- [Given data]:

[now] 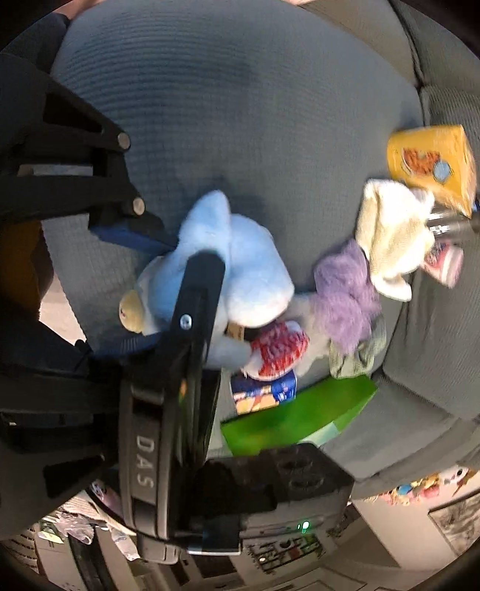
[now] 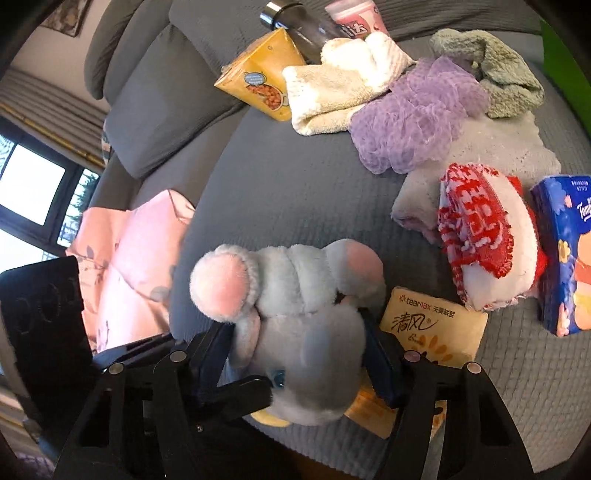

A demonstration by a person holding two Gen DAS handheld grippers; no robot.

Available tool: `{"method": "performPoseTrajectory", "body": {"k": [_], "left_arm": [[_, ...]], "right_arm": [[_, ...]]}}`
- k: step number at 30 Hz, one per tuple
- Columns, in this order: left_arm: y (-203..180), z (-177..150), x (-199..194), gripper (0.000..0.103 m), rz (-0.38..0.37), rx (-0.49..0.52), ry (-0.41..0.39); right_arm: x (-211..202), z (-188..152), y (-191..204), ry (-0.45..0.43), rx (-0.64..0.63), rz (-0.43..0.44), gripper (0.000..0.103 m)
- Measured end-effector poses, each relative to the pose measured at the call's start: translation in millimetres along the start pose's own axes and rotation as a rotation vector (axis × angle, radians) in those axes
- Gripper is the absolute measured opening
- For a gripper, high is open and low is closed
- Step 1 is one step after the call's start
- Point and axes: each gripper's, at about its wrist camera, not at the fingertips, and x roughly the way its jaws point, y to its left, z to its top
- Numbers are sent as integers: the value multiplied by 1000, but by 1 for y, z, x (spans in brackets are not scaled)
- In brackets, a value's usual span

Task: Organize soft objects
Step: 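Carry the plush elephant with the right gripper toward the green box, then lower the elephant into the green box and open the right gripper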

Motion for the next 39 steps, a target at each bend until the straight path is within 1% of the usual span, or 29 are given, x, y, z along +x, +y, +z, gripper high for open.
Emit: {"method": "performPoseTrajectory", "body": {"k": [3, 6, 10, 16, 18, 23, 26, 29, 31, 36, 39], "left_arm": [[-7, 2, 0, 38, 4, 13, -12], [-22, 3, -6, 37, 23, 51, -33], [-51, 15, -20, 38, 32, 122, -101], [-107, 42, -26, 38, -12, 248, -184], [-121, 51, -25, 37, -23, 286, -197], [-163, 75, -12, 37, -77, 372, -234], [-187, 90, 4, 37, -119, 441, -246], [-207, 100, 28, 37, -159, 496, -219], [-217, 105, 49, 37, -184, 525, -172], [-239, 115, 107, 37, -239, 556, -62], [-248, 115, 128, 37, -258, 578, -17]], "right_arm": [[-5, -1, -7, -19, 14, 33, 65], [-16, -1, -9, -48, 3, 49, 65], [-49, 2, -7, -140, -7, 76, 65], [-119, 11, -12, -334, -21, 32, 65], [-137, 13, -18, -381, -11, 19, 65], [-184, 24, -43, -520, 45, -31, 65], [-207, 25, -62, -599, 75, -48, 65], [-224, 22, -93, -658, 138, -72, 65], [-229, 20, -115, -669, 188, -88, 65], [-235, 5, -175, -709, 386, -107, 65], [-234, -2, -196, -713, 460, -126, 65]]}}
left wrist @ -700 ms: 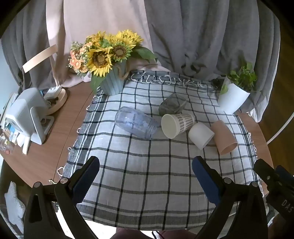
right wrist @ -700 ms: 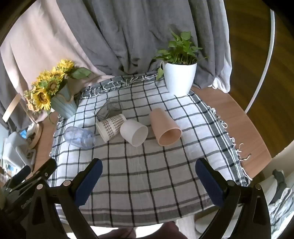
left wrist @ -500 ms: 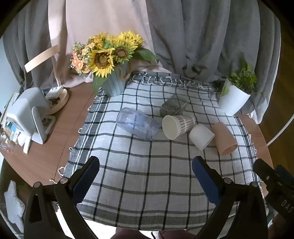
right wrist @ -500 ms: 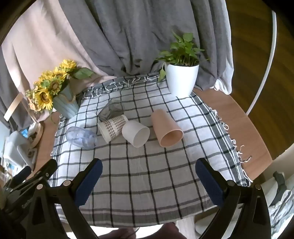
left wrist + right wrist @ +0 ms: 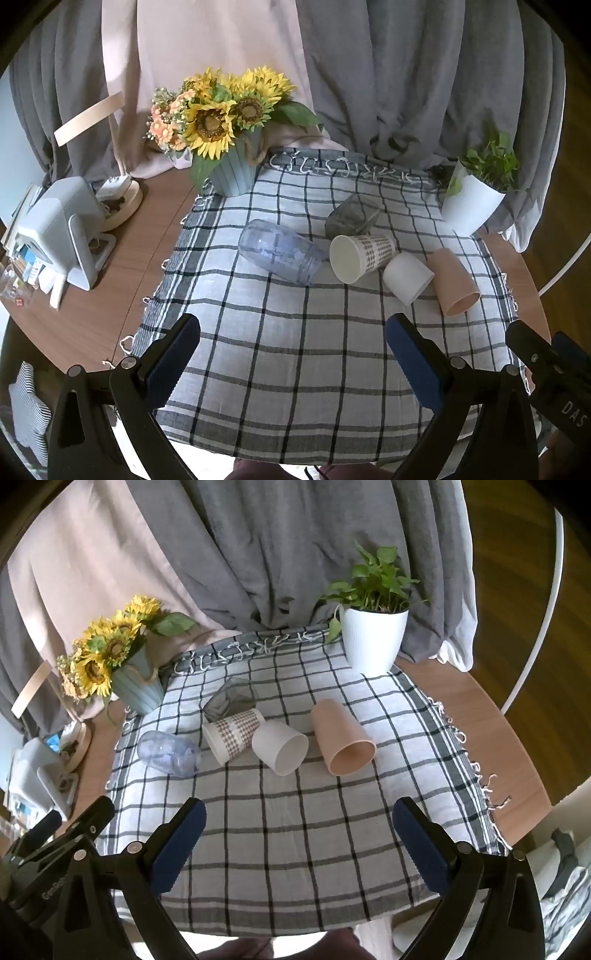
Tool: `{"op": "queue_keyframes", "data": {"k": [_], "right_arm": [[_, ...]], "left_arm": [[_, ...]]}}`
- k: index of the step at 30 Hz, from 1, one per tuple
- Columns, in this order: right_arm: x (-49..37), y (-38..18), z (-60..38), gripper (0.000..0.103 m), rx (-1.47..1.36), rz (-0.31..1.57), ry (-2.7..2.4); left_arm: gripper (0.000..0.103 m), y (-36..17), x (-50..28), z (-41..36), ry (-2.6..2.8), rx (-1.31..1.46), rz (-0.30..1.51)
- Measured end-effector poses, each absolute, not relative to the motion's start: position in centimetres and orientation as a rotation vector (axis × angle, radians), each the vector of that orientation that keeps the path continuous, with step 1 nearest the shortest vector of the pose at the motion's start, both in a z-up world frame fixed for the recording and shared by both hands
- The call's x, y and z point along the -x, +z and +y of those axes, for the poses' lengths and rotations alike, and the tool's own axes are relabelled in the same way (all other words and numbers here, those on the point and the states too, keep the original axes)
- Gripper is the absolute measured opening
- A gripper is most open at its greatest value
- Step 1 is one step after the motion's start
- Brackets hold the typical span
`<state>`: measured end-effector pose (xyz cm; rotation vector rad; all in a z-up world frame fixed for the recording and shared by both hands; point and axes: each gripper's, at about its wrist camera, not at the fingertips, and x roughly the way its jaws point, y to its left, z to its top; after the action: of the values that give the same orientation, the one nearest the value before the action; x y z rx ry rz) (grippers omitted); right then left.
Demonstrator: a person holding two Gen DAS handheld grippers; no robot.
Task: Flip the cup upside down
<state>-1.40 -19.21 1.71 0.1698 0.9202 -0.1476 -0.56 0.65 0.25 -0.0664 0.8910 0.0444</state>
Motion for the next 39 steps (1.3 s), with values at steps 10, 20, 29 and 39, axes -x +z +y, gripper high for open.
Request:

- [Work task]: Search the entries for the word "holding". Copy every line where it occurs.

- [Response]:
A demonstration by a person holding two Gen DAS handheld grippers; no robot.
Demonstrator: a person holding two Gen DAS handheld grippers; no robot.

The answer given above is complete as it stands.